I would note that the Honda caps are only designed to contain the connectors, which shouldn't generate any heat. With the stock set-up, all the heat is generated at the bulb. While the LED's will generate less heat overall (since they draw less current and are also more efficient) some heat will be generated in the dust cap instead of inside the lens, although it is continuous with the air outside the lens but inside the sealed housing.

But if the LED bulb companies say the LED cooling fans and fins are fine inside dust caps, you'd think they'd tested it. I'm surprised by that considering how much heat comes out of mine, but I'll go with their expert opinion. I'm waiting for a reply from Boslla. Edit: Boslla says their bulbs work fine up to an ambient of 221 degrees F (100 C).
*******************************************************
Hello Timothy,

Thank you for contacting us.

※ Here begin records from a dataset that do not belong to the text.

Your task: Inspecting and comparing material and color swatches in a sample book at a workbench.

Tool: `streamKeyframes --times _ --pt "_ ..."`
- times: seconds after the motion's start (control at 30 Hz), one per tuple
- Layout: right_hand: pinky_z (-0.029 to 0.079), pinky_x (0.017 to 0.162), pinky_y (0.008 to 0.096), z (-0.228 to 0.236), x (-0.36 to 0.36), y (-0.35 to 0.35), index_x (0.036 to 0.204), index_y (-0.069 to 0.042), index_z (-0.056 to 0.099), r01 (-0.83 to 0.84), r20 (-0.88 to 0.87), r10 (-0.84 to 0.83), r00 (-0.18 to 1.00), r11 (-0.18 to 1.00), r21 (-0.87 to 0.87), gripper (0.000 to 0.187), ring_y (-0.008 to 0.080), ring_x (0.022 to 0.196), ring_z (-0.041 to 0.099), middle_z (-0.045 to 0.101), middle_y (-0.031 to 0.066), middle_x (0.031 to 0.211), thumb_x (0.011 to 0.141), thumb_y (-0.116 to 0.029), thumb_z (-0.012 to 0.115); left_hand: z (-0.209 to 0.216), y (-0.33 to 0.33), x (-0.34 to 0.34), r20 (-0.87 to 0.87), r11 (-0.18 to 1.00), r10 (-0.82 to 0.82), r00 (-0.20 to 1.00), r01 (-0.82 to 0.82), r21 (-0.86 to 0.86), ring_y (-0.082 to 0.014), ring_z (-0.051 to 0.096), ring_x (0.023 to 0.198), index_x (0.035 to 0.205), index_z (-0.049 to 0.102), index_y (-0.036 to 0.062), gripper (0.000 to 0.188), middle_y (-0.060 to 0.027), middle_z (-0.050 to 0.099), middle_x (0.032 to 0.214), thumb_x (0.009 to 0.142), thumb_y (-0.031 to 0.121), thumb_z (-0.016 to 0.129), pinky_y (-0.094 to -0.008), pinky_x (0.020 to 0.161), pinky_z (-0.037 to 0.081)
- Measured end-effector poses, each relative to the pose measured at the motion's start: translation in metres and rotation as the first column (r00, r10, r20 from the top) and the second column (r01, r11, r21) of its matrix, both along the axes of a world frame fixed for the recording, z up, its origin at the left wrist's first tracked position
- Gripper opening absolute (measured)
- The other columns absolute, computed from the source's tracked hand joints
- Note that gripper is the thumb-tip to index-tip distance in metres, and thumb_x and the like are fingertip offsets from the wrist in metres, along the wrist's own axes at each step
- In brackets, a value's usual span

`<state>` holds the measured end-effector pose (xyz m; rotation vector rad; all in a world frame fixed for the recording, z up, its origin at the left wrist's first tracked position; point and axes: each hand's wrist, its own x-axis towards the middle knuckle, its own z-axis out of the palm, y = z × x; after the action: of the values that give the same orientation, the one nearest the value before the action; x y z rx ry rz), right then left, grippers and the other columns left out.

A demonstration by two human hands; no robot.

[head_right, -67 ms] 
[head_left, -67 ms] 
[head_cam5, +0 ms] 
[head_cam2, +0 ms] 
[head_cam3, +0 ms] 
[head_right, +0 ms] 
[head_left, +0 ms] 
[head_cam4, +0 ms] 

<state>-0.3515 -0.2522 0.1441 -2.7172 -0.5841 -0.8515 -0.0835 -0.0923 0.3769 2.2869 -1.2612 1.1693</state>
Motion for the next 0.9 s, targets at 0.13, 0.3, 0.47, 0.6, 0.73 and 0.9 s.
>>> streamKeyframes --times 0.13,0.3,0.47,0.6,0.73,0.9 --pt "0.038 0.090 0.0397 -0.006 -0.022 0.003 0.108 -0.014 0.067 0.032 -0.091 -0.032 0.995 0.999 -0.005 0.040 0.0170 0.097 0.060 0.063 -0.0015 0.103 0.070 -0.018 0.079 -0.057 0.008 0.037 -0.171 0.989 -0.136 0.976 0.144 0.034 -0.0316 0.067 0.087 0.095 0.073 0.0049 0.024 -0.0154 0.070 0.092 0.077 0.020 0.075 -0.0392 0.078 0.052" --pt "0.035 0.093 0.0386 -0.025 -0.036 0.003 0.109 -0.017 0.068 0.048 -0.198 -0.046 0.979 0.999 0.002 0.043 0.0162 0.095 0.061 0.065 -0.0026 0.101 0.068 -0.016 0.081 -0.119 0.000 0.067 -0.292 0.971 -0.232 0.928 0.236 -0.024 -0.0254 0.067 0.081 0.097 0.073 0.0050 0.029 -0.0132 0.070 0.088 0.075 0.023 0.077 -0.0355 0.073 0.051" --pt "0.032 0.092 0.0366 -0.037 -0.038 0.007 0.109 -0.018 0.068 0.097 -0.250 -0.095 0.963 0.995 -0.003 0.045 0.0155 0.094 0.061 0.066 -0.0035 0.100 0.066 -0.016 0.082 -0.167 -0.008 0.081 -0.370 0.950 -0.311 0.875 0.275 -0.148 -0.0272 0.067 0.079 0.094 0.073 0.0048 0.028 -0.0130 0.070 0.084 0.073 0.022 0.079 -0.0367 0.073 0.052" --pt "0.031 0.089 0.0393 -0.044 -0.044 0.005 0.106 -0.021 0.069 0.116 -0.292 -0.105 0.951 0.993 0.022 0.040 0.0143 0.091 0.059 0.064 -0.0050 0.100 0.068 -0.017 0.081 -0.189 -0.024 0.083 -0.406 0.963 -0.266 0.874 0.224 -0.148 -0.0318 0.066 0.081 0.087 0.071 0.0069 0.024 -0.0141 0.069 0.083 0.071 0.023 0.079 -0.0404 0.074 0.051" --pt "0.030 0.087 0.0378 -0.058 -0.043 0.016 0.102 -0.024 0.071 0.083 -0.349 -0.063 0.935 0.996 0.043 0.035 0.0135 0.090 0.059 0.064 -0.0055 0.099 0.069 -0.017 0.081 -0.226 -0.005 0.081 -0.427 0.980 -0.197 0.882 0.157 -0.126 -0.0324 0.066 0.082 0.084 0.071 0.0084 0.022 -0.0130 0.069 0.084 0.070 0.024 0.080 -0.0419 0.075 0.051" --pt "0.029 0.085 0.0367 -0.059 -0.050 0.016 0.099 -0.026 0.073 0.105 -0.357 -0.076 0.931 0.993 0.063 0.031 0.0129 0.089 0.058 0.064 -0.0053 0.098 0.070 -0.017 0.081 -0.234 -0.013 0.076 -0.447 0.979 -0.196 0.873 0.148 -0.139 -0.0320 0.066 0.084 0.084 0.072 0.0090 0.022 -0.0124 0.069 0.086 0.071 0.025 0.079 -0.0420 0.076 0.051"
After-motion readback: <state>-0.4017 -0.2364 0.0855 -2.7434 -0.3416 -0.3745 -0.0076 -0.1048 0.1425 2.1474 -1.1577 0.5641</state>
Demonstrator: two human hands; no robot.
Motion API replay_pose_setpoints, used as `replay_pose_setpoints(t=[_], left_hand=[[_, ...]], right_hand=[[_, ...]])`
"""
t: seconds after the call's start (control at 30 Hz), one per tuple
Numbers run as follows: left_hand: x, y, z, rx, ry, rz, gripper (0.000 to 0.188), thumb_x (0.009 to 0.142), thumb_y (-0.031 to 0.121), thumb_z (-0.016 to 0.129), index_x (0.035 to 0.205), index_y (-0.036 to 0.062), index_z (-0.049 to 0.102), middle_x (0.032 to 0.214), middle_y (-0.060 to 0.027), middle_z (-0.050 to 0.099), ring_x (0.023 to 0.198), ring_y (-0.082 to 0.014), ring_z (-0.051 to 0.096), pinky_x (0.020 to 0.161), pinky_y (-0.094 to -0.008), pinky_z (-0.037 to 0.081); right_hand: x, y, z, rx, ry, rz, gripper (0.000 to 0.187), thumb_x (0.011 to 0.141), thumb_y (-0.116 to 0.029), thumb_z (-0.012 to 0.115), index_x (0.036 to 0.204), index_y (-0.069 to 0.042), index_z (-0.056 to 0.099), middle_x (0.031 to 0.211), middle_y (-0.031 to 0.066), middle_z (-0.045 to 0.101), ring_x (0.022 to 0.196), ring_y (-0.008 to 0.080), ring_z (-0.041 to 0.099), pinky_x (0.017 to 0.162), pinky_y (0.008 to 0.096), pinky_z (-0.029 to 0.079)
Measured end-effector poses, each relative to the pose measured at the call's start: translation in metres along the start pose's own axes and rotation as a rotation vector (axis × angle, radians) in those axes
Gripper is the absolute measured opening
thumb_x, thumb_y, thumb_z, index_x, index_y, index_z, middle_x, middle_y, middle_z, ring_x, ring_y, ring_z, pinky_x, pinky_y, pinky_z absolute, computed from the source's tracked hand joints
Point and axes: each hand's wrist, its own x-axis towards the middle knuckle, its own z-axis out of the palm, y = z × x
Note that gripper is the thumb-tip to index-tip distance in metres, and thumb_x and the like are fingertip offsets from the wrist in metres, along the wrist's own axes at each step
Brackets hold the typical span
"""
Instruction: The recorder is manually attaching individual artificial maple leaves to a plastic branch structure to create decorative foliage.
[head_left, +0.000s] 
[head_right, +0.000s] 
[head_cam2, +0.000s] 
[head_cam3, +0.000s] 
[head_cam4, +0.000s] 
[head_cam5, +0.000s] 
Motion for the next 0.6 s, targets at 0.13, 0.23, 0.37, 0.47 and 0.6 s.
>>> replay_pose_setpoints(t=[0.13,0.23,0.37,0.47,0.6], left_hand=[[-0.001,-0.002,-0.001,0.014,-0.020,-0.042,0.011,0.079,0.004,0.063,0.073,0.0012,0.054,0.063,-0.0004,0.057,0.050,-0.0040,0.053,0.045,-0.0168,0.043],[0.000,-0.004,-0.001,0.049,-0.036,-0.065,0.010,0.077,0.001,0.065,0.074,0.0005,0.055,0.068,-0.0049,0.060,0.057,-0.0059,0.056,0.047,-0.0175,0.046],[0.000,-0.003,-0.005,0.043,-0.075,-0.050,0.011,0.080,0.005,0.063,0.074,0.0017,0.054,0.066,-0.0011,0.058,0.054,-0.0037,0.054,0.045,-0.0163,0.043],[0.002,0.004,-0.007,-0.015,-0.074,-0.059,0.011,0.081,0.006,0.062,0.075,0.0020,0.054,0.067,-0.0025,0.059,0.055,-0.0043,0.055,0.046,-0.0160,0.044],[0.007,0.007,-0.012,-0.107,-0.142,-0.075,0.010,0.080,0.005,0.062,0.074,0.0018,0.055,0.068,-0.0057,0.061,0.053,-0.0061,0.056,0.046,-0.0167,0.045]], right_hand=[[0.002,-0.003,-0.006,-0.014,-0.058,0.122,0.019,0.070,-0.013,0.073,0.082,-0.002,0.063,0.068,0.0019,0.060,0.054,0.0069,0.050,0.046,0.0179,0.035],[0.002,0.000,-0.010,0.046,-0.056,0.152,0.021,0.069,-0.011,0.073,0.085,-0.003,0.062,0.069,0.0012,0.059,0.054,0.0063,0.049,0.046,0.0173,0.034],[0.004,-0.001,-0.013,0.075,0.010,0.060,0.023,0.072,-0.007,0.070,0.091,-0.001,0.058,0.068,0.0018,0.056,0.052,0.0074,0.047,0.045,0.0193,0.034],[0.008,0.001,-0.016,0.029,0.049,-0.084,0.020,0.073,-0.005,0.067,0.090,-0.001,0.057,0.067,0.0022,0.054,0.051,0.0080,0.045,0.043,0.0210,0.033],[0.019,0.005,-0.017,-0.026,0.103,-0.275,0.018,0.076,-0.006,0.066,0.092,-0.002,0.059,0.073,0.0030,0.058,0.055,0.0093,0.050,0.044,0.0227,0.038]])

Our LED headlight bulbs have good heat dissipation and can work normally from -94° F to 221° F. So it’s okay to install with the dust cover on, Vents are not necessarily required.

Regards, Julia Boslla Team
*******************************************************

Edit: I did a test with the bulbs on for 60 minutes in a housing with solid dust caps. The air inside the caps was barely warm, definitely not 100 degrees. The heatsink was hot enough that I played hot potato getting it out, but not that hot. I think I'm going with solid caps.